The Death on the High Seas Act, also known as DOHSA or 46 USC §§30301-3030, is a United States admiralty law that was enacted by Congress in 1920. This Act extends Federal admiralty power to deaths which occur on the “high seas,” meaning deaths that occur more than 3 nautical miles from the shore of the United States. (One nautical mile is approximately 1.1508 regular mile.) Also, it is important to note that the 3 nautical miles only applies to the United States shoreline. If a person is travelling in another country and dies when they are 1 or 2 nautical miles off shore, their death will still fall under DOHSA since they are more than 3 nautical miles from the United States shoreline.
Further, pursuant to 46 USC §§30302, DOHSA applies “when the death of an individual is caused by wrongful act, neglect, or default.” The person or persons who are entitled to bring a claim under DOHSA are the personal representative(s) of the decedent, for the exclusive benefit of the decedent’s spouse, parent, child, or dependent relative. The type of recovery claimants may seek are “fair compensation for pecuniary loss.” Also, the Court will make the ultimate decision regarding apportionment of damages to the different claimants, in proportion to the loss each individual person sustained.

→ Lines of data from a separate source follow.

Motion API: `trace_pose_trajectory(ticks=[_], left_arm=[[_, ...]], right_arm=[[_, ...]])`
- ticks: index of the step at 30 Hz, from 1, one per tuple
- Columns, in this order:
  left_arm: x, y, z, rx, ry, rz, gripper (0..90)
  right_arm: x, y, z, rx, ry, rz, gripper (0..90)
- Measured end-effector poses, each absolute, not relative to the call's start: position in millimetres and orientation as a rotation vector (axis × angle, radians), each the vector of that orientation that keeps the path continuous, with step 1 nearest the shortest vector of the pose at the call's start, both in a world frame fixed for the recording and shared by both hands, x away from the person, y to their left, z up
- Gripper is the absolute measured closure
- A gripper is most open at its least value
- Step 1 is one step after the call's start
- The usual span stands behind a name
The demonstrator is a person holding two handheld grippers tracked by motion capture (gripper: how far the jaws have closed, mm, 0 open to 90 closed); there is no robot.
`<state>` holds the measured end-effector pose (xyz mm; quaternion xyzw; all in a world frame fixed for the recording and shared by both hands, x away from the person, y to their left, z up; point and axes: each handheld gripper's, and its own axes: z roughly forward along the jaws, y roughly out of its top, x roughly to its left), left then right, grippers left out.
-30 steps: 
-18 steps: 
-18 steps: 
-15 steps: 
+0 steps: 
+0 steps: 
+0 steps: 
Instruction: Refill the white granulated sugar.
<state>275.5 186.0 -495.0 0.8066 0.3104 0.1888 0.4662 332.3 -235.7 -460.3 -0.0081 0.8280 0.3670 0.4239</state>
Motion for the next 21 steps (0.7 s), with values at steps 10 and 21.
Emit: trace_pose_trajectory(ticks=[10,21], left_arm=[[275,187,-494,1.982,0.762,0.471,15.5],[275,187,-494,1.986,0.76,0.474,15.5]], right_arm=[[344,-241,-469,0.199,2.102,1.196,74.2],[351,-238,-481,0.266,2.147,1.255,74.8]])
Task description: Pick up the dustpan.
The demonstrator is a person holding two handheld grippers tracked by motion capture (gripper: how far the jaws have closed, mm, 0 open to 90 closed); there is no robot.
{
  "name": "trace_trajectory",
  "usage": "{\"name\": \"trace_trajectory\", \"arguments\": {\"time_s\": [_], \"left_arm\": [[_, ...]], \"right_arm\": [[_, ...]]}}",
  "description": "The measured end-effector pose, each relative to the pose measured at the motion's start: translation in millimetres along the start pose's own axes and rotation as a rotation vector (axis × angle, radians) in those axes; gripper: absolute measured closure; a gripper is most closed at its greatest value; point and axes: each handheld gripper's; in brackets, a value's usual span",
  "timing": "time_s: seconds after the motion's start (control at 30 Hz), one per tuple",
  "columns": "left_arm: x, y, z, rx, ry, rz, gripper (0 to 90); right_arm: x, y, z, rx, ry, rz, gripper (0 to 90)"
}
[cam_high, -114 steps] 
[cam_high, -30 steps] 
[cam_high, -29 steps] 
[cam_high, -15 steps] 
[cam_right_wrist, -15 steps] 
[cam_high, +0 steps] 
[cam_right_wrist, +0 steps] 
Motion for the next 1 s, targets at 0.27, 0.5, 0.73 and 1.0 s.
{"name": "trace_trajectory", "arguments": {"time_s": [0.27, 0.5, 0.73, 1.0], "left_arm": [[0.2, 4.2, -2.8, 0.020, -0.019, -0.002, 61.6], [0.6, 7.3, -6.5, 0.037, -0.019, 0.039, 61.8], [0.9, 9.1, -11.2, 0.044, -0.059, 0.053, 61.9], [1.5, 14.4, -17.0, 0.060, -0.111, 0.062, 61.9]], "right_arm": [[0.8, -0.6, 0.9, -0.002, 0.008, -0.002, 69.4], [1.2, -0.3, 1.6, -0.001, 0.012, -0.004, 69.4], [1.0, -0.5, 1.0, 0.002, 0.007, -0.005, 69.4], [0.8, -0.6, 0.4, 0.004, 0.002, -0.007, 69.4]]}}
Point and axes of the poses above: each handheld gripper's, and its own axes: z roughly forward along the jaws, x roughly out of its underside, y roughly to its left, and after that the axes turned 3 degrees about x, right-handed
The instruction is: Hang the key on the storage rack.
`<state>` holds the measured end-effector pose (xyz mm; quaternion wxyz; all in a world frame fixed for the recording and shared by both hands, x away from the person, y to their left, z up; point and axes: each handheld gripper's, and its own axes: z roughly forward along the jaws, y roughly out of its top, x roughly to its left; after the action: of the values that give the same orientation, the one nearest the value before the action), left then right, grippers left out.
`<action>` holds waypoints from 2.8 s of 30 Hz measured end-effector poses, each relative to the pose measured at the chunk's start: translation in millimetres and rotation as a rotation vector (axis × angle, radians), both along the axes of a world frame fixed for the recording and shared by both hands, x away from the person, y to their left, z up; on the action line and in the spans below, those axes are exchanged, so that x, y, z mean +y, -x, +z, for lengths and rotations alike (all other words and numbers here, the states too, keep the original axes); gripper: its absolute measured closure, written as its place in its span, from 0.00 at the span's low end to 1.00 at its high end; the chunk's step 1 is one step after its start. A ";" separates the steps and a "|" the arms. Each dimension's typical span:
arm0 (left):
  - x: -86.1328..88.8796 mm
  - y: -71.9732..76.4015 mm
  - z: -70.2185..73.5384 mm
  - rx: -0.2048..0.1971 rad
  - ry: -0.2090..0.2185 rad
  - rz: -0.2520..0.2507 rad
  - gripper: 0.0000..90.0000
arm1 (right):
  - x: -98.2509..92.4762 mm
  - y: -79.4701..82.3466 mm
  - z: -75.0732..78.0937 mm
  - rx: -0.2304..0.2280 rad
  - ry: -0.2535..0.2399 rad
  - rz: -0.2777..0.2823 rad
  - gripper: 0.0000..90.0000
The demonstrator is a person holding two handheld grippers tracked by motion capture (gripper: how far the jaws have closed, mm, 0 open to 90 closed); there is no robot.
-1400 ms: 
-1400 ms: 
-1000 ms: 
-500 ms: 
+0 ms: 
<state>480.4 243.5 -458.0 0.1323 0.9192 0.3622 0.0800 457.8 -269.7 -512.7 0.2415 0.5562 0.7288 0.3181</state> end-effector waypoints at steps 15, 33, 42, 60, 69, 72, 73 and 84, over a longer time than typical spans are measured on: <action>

Additionally, any alleged contributory negligence of the decedent does not bar recovery to the claimants – the Court will merely consider the degree of negligence of the decedent and reduce the recovery to the claimants by that percentage. Also interestingly enough, DOHSA specifically prohibits claims where deaths occur on the Great Lakes or on waters within the territorial limits of a State.
Moreover, DOHSA may or may not apply depending on the “classification” of the decedent. For example, DOHSA applies differently for seamen, longshoremen, harbor workers, and passengers. First, if a seaman dies as a result of their employer’s negligence, even if it occurs more than 3 miles offshore, the Jones Act applies and not DOHSA. (We will discuss the Jones Act in a later blog post.) On the other hand, if a longshore or harbor worker dies more than 3 miles offshore, DOHSA applies regardless of fault. Finally, if a passenger dies on the high seas, they too fall under DOHSA. For all of these scenarios, DOHSA does not affect the law of a State regarding the right to recover for death.
One particularly interesting case involving DOHSA arose out of a passenger’s injury while travelling on a Royal Caribbean cruise ship in Cozumel, Mexico. Lasky v. Royal Caribbean Cruises Ltd., 850 F. Sup 2d. 1309 (U.S. District Court S.D. Florida, 2012). In Lasky, the decedent fell and hit his head while he was travelling on Royal Caribbean’s “Navigator of the Seas.” At the time of his fall, the boat was docked in Cozumel, Mexico. The decent did not die immediately as a result of his fall, and in fact passed away almost one month later while he was home recovering from his injury. There was no dispute that at the time of his death, he was not on the “high seas.” However, the United States District Court for the Southern District of Florida held that since the tort which caused his death occurred while he was on the “high seas,” DOHSA applied to his wife’s civil claim for his wrongful death.
Thus, the take-away is that if you are a passenger, longshore, or harbor worker and die more than 3 nautical miles off U.S. shore, DOHSA will apply to your survivor’s claims. And, with DOHSA comes all of the other factors of Federal Admiralty law, including a Judge-only trial and some limited types of damages – all which I will discuss in future blog posts!